## Task objective
Scan the entries below and state how many lines contain "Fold". No other output.

## Given information
<<<<
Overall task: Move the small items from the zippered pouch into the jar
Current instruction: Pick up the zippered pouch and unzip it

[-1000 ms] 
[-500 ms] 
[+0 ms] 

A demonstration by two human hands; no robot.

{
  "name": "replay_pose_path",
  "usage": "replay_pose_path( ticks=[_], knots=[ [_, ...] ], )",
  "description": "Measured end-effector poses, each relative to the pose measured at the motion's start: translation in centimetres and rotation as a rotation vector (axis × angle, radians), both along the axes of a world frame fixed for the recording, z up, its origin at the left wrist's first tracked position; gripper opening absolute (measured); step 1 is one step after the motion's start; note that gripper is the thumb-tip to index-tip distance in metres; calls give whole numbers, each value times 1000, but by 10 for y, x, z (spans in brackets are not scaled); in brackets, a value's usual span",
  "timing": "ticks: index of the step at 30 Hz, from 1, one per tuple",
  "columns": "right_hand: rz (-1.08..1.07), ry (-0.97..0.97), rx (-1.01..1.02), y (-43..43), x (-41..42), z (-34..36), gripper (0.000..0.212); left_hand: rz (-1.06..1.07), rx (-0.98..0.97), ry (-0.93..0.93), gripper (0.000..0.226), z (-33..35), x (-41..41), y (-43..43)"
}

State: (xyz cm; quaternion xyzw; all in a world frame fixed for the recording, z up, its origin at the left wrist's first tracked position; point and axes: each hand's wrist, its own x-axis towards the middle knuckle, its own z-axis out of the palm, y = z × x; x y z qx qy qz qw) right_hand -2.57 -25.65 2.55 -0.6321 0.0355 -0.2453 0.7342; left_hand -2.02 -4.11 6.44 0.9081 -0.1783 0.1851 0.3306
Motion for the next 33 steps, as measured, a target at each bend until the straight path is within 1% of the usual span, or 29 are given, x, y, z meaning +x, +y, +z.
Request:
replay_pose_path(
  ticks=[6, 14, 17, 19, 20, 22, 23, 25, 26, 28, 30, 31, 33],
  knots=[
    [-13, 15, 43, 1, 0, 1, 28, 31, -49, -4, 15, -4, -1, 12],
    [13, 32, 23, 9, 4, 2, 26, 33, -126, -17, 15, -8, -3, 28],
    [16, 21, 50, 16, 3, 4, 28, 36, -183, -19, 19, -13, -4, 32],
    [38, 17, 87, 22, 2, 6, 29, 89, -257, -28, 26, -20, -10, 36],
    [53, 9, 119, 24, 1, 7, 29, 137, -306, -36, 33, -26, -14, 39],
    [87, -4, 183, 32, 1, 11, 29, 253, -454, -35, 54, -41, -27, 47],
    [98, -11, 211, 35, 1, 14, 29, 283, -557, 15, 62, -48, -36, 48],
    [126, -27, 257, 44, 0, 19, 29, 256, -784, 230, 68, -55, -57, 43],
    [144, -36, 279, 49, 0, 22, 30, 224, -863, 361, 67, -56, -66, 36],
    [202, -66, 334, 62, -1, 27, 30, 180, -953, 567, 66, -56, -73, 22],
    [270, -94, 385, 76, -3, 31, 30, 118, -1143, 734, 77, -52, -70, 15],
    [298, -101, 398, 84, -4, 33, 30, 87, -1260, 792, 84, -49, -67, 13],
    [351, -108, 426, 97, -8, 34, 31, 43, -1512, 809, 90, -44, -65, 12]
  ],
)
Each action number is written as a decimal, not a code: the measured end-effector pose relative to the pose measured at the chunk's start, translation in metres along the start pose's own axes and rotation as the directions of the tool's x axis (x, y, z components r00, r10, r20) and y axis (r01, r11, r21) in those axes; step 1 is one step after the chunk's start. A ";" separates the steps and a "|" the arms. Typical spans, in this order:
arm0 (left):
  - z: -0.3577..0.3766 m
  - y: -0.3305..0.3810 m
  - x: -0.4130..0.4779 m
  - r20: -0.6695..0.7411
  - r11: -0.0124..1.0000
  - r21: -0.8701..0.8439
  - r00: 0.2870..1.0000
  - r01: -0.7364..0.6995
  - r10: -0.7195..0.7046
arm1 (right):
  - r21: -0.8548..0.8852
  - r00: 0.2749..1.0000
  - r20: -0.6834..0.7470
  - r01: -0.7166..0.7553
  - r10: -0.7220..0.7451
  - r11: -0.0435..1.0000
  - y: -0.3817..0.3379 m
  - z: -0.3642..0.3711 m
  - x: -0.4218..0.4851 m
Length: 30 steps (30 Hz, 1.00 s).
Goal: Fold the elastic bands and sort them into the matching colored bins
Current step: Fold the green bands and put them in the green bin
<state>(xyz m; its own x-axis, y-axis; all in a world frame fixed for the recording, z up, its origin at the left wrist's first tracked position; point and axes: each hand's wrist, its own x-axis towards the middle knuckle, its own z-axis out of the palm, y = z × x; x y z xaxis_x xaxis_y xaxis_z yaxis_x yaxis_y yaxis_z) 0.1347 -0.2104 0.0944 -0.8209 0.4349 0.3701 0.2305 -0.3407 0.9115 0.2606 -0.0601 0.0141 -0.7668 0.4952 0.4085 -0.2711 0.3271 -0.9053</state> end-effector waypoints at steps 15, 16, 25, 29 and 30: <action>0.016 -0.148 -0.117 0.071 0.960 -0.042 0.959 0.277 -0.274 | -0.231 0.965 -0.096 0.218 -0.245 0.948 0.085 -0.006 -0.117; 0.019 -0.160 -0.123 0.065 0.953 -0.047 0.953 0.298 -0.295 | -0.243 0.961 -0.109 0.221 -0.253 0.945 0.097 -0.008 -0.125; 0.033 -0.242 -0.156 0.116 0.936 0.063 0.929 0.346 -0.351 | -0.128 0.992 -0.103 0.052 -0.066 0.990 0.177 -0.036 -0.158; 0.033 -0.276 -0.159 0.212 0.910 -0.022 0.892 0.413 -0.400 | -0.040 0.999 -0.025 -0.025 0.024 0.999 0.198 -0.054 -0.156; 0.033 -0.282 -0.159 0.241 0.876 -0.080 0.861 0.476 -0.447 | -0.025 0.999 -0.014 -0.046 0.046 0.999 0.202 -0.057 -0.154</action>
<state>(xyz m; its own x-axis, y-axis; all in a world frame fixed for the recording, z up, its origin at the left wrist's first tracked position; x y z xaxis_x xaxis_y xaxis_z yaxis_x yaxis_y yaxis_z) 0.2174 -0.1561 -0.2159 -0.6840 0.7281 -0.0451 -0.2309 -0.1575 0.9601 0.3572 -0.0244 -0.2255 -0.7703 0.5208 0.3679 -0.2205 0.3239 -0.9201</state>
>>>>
## Task output
2